### Task item
Look through the listing and locate every line containing the word "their"; copy those lines.

### Given material
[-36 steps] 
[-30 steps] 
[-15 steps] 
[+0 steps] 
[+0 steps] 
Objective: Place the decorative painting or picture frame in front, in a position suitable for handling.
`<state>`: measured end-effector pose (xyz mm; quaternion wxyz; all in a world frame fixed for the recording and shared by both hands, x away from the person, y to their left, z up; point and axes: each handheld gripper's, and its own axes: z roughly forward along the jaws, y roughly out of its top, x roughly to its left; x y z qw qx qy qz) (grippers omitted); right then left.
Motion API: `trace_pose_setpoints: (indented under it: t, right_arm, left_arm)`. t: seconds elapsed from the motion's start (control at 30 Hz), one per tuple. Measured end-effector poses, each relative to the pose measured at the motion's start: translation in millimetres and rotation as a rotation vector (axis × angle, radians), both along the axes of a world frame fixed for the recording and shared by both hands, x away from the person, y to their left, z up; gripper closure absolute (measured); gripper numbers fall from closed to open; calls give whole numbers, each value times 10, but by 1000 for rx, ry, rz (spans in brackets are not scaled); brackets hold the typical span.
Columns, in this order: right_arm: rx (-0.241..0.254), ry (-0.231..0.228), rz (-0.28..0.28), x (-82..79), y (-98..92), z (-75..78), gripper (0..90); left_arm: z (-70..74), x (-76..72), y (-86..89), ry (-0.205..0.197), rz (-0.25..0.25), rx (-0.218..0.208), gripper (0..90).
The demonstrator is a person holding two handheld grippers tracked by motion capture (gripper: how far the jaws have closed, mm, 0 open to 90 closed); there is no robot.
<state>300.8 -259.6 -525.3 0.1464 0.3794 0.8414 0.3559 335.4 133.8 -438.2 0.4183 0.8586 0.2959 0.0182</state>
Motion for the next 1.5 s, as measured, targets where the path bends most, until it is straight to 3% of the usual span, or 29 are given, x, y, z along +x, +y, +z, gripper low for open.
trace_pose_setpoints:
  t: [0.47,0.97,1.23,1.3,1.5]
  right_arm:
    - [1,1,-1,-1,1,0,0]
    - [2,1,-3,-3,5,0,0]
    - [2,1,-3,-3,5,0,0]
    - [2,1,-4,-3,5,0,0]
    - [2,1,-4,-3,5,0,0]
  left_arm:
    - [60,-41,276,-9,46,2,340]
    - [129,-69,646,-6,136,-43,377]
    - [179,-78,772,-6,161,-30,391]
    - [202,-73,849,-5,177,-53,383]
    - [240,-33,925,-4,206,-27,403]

### Answer below
`<state>`: measured end-effector pose (xyz mm; quaternion wxyz; all in a world frame fixed for the recording and shared by both hands, x away from the person, y to their left, z up; point and axes: each handheld gripper's, and its own axes: z roughly forward along the jaws, y roughly out of its top, x roughly to its left; x y z qw qx qy qz) (grippers omitted); right then left.
Motion API: `trace_pose_setpoints: (indented under it: t, right_arm, left_arm)`. t: seconds elapsed from the motion's start (control at 30 Hz), one per tuple. Measured end-effector poses, each relative to the pose measured at the motion's start: translation in millimetres and rotation as a rotation vector (axis × angle, radians), both along the axes of a world frame fixed for the recording and shared by both hands, x away from the person, y to their left, z up; gripper closure absolute (measured); gripper numbers fall from closed to open; calls give whole numbers, each value times 10, but by 1000 for rx, ry, rz (spans in brackets are not scaled); brackets hold the typical span.

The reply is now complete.